**What you should do**
Give back a single number: the count of lines in the data that contain the string "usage".

****************************************

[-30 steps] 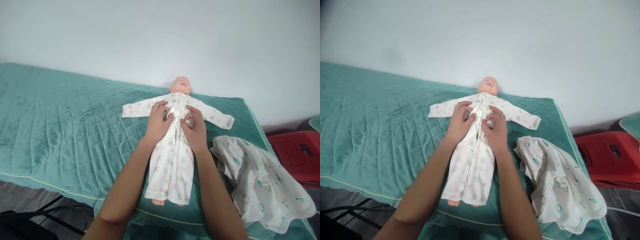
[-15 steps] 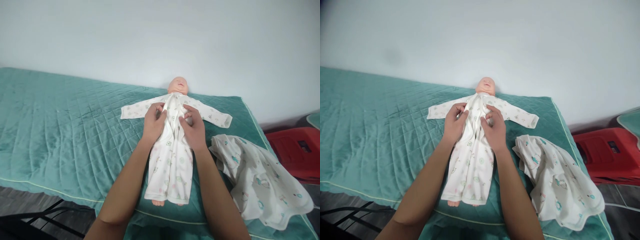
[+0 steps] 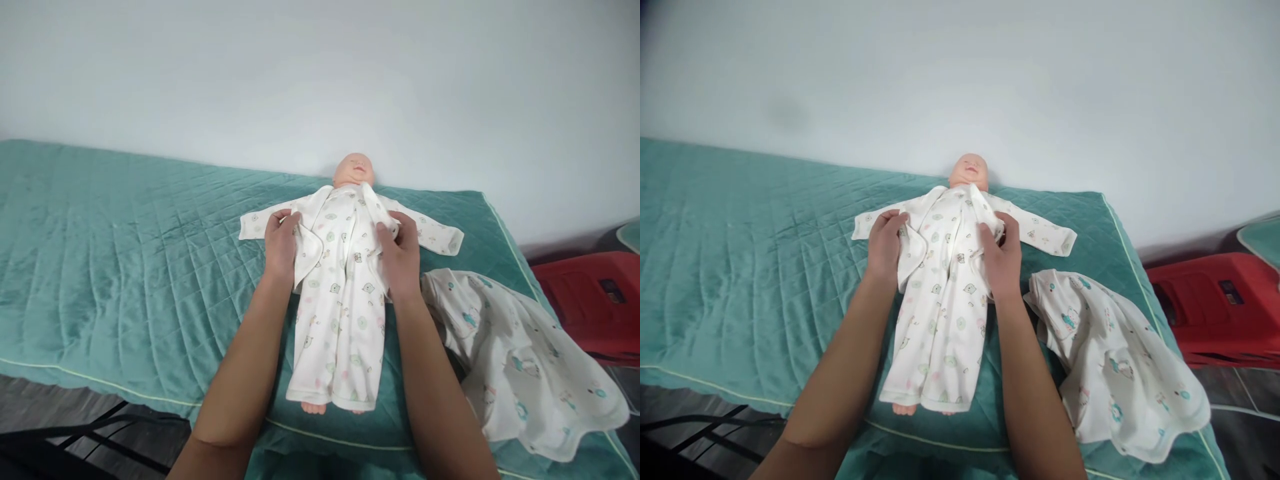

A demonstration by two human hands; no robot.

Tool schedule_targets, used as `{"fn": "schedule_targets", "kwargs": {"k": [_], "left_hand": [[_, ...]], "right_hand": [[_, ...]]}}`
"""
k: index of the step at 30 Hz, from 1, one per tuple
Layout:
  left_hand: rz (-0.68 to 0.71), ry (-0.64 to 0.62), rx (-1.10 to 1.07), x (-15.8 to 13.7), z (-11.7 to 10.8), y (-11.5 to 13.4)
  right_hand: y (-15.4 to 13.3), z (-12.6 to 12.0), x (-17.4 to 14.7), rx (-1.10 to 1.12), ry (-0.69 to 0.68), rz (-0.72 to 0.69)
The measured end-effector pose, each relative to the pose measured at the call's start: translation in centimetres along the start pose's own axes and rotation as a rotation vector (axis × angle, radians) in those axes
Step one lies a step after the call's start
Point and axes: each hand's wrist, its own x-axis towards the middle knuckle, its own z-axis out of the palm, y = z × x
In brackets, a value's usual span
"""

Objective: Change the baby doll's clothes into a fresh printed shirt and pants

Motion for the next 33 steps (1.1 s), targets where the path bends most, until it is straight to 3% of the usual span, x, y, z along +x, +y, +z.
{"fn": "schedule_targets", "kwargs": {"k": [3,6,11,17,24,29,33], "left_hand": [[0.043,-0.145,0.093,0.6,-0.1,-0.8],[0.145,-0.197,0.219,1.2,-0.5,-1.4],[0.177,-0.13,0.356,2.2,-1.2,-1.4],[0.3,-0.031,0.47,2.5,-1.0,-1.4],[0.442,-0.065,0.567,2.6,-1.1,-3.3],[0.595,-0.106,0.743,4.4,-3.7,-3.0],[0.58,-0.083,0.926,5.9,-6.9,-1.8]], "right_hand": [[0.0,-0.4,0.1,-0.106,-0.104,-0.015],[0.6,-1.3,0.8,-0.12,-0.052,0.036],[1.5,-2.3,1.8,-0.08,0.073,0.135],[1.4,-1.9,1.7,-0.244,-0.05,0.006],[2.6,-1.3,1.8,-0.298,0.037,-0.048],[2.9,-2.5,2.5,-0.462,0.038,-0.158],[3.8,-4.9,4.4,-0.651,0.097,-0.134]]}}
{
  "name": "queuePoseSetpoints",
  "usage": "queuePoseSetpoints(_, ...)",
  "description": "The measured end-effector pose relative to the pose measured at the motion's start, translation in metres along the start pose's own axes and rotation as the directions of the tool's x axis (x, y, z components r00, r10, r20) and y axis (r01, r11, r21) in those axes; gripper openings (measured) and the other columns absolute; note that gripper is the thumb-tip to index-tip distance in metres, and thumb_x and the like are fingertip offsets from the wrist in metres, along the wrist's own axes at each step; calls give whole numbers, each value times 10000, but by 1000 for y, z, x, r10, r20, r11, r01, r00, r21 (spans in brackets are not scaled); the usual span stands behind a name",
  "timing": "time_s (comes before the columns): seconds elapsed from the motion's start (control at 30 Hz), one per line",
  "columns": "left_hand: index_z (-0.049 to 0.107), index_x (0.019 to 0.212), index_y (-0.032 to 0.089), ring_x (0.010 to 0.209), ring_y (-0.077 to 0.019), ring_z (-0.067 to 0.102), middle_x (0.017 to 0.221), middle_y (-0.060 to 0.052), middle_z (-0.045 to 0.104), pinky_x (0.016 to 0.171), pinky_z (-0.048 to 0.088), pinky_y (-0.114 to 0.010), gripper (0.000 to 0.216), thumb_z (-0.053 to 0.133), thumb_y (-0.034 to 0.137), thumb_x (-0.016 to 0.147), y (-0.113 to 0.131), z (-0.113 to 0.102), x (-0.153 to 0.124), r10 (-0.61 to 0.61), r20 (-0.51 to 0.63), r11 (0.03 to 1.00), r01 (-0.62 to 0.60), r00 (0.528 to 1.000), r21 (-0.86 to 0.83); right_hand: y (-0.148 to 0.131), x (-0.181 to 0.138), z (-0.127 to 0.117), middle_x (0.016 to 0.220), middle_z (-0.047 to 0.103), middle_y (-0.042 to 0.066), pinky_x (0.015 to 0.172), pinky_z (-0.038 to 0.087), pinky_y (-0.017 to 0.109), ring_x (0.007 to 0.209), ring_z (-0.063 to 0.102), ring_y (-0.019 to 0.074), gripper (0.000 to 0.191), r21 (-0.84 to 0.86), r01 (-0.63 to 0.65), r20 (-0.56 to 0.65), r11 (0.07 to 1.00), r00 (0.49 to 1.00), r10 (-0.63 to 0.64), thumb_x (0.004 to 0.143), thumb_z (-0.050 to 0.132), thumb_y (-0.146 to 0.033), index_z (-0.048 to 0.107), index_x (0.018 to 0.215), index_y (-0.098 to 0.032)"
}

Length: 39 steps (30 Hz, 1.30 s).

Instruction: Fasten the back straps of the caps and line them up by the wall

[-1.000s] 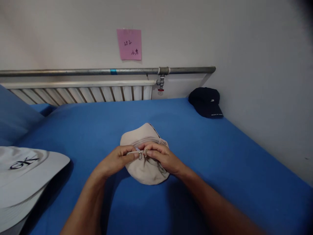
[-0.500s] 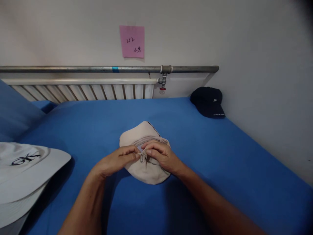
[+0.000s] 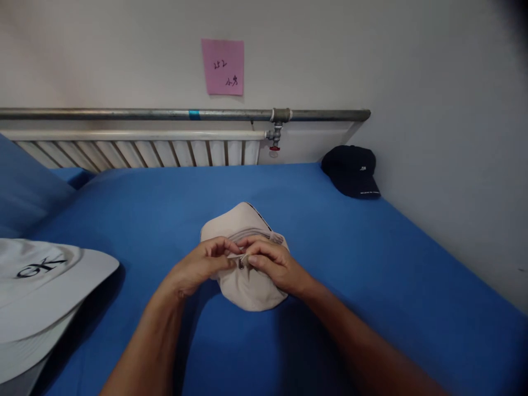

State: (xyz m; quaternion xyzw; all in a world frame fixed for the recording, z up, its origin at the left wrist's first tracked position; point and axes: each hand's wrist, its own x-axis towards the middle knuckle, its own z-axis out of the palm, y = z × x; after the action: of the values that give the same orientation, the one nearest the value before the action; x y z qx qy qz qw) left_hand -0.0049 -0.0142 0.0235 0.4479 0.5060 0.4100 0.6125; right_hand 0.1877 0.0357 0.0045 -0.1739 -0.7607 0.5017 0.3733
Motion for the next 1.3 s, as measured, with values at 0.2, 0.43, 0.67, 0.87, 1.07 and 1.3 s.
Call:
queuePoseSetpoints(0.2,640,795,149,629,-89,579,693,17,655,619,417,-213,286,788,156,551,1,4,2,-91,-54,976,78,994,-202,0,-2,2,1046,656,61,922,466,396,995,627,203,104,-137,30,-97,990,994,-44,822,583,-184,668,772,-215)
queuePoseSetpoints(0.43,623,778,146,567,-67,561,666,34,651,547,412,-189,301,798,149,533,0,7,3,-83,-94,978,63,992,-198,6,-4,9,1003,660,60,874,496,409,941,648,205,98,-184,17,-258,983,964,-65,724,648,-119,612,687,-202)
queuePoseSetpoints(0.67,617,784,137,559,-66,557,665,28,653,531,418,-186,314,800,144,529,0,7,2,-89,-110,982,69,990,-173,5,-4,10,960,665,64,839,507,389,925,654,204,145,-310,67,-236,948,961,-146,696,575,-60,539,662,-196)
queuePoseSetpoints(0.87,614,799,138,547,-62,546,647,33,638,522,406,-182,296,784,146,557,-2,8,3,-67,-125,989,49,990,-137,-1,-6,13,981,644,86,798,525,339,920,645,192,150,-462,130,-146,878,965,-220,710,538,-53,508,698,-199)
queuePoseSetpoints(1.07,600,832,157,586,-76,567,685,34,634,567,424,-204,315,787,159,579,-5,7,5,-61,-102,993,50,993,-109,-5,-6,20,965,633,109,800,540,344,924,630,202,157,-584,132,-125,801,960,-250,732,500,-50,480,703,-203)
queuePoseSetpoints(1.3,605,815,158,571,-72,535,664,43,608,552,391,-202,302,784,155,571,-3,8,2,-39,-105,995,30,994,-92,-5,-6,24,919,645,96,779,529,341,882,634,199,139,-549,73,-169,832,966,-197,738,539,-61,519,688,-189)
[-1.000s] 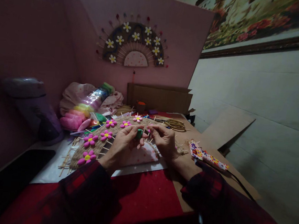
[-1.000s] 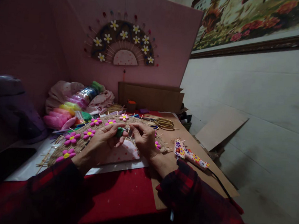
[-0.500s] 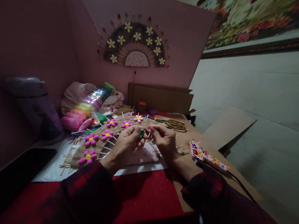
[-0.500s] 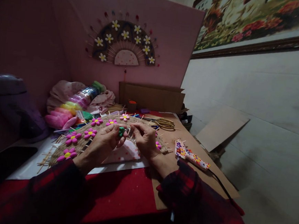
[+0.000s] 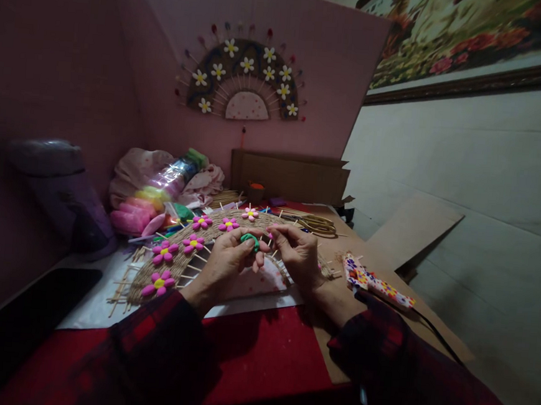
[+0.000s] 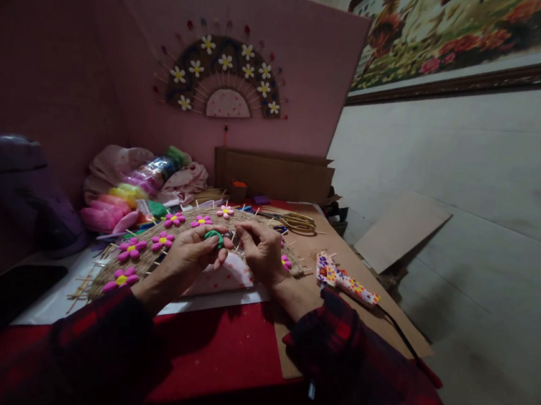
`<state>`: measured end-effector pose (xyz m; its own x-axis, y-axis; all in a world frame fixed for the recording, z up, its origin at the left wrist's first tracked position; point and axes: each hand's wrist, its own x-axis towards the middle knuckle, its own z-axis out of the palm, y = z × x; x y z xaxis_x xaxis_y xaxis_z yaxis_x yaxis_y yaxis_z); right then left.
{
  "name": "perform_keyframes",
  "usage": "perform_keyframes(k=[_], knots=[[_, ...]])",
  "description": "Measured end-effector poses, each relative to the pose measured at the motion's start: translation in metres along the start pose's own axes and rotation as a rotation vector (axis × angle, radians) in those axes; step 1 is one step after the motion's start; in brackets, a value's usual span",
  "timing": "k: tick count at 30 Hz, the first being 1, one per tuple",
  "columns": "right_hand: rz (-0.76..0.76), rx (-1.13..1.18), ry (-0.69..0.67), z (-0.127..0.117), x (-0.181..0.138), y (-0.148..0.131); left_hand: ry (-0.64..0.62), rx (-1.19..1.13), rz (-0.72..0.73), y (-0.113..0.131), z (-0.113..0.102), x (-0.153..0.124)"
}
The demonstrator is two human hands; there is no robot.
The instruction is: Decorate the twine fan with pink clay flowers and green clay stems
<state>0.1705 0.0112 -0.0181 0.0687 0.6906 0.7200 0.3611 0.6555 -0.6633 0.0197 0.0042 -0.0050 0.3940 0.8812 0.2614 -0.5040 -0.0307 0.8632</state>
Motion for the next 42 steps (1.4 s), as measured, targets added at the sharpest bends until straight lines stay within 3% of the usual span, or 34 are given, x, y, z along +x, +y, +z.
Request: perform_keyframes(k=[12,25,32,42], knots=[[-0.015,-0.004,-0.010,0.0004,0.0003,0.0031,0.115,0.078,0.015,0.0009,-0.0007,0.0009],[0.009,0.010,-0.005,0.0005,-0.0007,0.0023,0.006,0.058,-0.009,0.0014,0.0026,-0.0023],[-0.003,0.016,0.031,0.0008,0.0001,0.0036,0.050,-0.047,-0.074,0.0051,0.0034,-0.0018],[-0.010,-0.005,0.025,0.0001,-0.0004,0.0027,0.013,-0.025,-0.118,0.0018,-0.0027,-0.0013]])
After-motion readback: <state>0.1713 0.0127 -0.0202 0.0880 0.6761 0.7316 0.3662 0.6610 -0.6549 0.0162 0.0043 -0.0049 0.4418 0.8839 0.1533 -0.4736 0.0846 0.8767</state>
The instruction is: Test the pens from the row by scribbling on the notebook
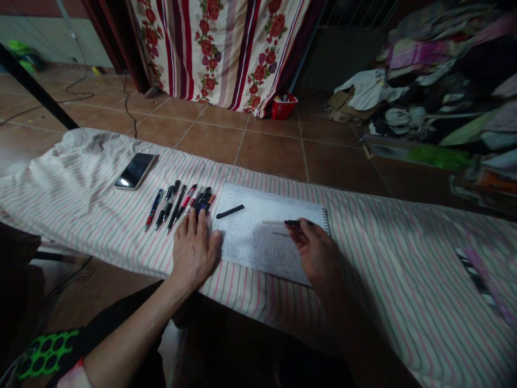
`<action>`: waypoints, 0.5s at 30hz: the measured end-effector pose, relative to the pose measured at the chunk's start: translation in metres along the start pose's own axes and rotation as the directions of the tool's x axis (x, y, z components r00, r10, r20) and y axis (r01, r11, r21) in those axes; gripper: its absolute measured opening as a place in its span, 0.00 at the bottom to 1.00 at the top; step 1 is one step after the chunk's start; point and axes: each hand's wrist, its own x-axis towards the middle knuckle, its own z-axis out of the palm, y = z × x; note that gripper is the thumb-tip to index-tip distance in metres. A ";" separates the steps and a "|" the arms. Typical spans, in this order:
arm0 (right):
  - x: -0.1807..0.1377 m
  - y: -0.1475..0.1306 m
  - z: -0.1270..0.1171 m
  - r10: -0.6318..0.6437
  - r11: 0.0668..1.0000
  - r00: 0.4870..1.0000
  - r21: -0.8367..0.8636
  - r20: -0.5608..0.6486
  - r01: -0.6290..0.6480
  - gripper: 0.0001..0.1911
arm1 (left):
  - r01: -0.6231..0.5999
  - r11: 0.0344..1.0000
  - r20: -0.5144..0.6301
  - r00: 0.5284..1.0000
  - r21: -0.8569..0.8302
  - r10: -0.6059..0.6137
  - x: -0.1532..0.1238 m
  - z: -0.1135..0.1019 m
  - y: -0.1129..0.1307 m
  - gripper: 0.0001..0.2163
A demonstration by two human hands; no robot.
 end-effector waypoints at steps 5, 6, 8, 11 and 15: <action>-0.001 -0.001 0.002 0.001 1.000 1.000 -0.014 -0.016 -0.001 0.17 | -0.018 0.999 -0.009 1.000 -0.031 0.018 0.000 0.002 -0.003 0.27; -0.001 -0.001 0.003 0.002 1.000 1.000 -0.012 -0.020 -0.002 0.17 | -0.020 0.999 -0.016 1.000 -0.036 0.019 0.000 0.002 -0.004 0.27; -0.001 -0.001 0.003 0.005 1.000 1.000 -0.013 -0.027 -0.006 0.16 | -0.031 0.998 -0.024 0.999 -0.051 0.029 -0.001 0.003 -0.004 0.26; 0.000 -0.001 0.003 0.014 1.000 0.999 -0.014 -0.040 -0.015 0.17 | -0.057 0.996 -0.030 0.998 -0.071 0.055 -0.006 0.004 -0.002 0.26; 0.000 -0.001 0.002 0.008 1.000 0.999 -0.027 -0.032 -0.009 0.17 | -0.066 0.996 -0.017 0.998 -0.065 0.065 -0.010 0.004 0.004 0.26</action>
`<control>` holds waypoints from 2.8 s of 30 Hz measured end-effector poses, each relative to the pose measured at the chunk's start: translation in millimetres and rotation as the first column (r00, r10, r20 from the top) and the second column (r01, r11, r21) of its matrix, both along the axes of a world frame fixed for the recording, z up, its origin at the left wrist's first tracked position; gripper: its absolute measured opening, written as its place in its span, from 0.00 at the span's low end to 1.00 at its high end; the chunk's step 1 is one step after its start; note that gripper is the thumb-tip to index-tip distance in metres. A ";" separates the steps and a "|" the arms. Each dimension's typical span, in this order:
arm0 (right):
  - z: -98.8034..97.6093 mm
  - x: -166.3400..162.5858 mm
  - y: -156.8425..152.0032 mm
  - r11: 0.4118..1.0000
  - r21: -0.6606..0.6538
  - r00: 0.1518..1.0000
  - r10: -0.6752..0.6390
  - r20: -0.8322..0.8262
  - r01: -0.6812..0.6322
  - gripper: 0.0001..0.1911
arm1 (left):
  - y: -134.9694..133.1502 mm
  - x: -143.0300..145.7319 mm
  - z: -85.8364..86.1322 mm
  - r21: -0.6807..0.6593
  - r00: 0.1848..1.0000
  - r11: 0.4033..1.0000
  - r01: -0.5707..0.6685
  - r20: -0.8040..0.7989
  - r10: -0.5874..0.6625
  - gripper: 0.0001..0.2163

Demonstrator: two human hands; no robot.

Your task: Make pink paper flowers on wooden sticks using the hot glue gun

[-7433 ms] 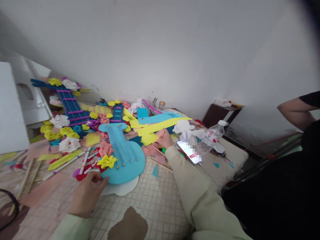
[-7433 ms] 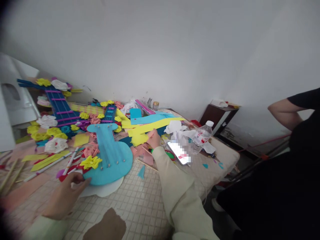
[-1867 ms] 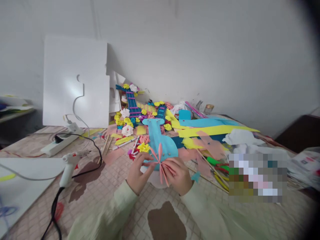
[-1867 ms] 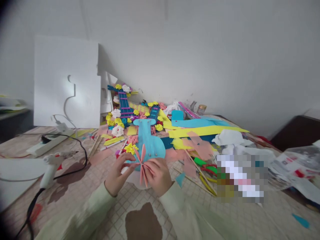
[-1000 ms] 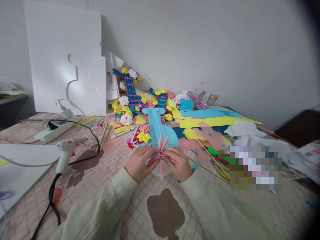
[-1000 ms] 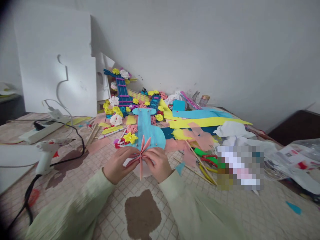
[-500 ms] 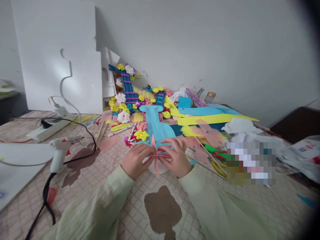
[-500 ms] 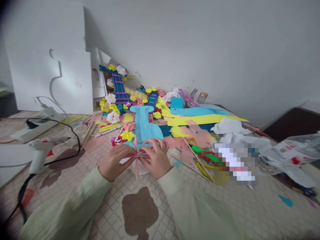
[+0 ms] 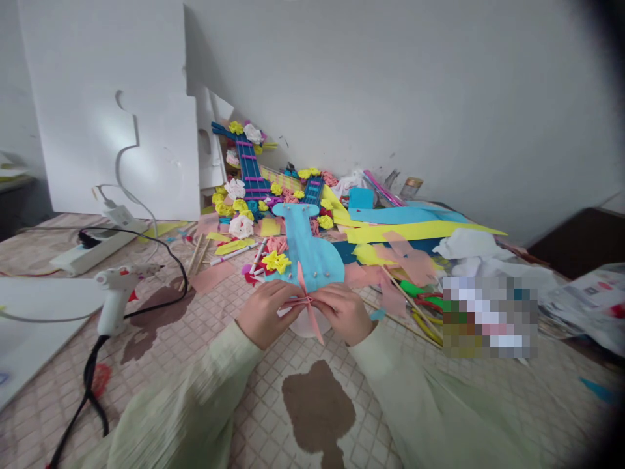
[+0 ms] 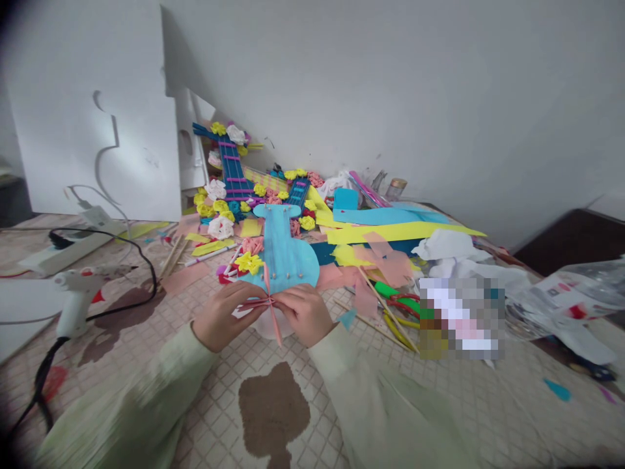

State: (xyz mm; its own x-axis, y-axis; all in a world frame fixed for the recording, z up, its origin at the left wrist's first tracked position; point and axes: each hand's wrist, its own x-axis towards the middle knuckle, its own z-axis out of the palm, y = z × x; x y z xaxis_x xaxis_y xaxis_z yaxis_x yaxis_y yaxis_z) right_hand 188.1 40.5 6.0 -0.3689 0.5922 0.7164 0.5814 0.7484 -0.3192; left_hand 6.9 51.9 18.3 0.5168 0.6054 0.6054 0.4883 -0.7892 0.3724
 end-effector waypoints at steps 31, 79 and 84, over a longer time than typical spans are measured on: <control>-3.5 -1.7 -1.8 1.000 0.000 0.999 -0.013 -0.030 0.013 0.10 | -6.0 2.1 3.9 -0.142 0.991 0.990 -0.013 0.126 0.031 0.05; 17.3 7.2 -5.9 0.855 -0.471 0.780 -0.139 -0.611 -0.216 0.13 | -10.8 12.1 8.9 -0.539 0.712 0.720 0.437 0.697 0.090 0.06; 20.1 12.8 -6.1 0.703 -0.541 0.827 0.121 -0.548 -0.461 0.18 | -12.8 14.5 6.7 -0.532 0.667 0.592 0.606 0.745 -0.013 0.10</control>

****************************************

**Answer box**
2